Paper No. 74-12
Presentation Time: 10:45 AM-11:00 AM
MESSING, Charles G., Oceanographic Center, Nova Southeastern Univ, 8000 N. Ocean Dr, Dania Beach, FL 33004,, MEYER, David L., Dept of Geology, Univ of Cincinnati, Cincinnati, OH 45221, and ROUSE, Greg, South Australian Museum, Nth Terrace, Adelaide, SA 5000, Australia

Current understanding of modern, shallow-water, tropical crinoid ecology derives almost entirely from assemblages associated with coral reefs and adjacent hard bottoms. Only Amphimetra and Heterometra have been observed regularly on unconsolidated low-energy bottoms. A recent preliminary survey reveals that about a dozen species (all unstalked comatulids) occur on a gentle sandy slope (15-18 m depth) west of Watson’s Bay, Lizard I., Great Barrier Reef, Australia. Dominant macroorganisms are chlorophyte algae (e.g., Caulerpa spp., Halimeda spp., Udotea sp., Penicillus sp.), seagrasses (Halophila spp.) and small free-living scleractinian corals (see Fisk, 1983, Mar. Biol. 74:287-294).

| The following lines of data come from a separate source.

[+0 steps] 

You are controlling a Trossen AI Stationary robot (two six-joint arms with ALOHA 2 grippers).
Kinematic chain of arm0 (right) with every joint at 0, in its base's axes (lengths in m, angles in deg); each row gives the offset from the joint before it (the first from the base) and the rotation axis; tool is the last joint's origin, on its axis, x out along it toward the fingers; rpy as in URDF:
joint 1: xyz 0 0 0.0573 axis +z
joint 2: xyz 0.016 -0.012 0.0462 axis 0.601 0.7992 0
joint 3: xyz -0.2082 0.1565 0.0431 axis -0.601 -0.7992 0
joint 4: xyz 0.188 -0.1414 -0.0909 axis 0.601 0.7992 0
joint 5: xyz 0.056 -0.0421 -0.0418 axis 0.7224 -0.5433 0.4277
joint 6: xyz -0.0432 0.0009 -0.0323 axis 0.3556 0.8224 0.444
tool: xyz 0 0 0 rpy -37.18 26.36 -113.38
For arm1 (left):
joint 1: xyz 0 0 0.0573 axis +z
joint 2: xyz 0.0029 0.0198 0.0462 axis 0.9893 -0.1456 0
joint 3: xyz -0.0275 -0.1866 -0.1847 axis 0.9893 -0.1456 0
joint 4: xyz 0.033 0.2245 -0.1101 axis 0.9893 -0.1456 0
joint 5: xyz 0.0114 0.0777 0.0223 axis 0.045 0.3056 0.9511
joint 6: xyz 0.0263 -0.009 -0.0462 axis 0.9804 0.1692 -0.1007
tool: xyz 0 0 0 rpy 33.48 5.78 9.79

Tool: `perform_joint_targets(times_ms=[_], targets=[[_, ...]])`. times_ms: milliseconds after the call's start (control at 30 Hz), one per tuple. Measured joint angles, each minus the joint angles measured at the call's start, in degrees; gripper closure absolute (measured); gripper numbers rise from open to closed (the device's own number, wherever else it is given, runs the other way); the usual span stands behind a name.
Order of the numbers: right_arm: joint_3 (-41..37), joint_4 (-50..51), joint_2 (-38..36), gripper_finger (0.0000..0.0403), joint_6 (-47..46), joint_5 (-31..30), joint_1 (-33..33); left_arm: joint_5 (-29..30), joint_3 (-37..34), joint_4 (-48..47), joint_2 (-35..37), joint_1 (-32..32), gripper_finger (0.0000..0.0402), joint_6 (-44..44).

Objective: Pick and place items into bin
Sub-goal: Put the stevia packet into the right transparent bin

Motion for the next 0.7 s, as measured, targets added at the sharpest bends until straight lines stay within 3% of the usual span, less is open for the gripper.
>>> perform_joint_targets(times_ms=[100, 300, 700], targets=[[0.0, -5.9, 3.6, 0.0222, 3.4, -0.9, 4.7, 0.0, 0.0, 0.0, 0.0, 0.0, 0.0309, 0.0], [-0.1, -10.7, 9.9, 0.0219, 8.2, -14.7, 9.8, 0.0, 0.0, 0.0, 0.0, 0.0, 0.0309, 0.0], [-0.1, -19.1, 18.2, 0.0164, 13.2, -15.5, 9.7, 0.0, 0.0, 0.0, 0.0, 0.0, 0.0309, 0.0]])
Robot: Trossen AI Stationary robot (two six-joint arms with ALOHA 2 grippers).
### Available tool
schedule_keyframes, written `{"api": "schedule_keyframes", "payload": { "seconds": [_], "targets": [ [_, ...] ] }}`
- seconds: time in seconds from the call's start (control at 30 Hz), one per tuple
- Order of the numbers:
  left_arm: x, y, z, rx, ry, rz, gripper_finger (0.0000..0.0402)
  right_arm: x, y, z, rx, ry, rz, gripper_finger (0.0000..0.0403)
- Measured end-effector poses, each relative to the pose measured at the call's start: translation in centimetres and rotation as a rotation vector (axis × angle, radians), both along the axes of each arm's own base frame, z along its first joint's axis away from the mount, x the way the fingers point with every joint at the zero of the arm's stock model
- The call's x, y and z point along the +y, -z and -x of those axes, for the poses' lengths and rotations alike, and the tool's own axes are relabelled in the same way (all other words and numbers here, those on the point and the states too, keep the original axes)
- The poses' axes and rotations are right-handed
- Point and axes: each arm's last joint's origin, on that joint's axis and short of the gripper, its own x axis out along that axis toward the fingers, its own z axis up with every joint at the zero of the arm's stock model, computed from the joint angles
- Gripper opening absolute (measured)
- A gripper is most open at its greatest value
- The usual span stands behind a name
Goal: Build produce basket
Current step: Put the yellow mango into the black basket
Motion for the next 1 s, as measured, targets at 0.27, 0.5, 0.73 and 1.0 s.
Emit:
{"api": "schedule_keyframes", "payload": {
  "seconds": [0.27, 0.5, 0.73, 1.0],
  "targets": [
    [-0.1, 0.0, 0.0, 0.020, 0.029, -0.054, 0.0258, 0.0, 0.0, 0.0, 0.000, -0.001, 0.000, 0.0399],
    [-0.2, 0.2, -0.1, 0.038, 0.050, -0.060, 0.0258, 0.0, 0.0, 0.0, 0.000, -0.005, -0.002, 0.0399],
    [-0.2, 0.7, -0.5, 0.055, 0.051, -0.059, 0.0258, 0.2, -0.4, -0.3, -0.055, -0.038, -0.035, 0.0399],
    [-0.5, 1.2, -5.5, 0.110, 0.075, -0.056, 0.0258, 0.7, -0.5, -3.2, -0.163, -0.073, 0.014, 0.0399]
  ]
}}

Several of the crinoids (e.g., Comatella nigra) also occur on reefs. Several others appear restricted to unconsolidated substrates but cling to sponges or algae (e.g., Amphimetra tessellata, Zygometra microdiscus and Z. elegans), or hide beneath rubble or sponges (Heterometra crenulata). A. tessellata arranges its arms in a radial fan or funnel, while Zygometra spp. form parabolic filtration fans similar to those of Pontiometra andersoni on reefs and stalked Isocrinidae in deep water. Comatula cf. purpurea was uniformly observed irregularly coiled but visible beneath sprawling branching sponges. Comatula rotalaria, which lacks anchoring cirri and bears ~20 arms up to 0.3 m long when mature, rests directly on the sediment with its central calyx elevated by flexing 5-7 of its long interior arms to form a shallow U or V; a few other long arms flex slightly but do not touch the bottom, while the shorter exterior arms orient more or less upward as a central tuft. C. rotalaria offers a potential model for substrate adaptations and arm postures in Late Cretaceous Uintacrinus socialis, which, though it bears fewer longer (>1 m) arms, also lacks cirri and exhibits similar brachial morphology. U. socialis may have oriented its arms vertically despite their great length. Its arm bases are 8 mm across; anterior arms of modern confamilial Alloeocomatella pectinifera, held vertically for feeding, are <2.5 mm across the base and reach 0.5 m long. A similar, elevated-calyx posture occurs in a few reef-dwelling species without cirri (e.g., Comanthus alternans, Comaster nobilis), but these are extremely bushy taxa with >100 much shorter arms.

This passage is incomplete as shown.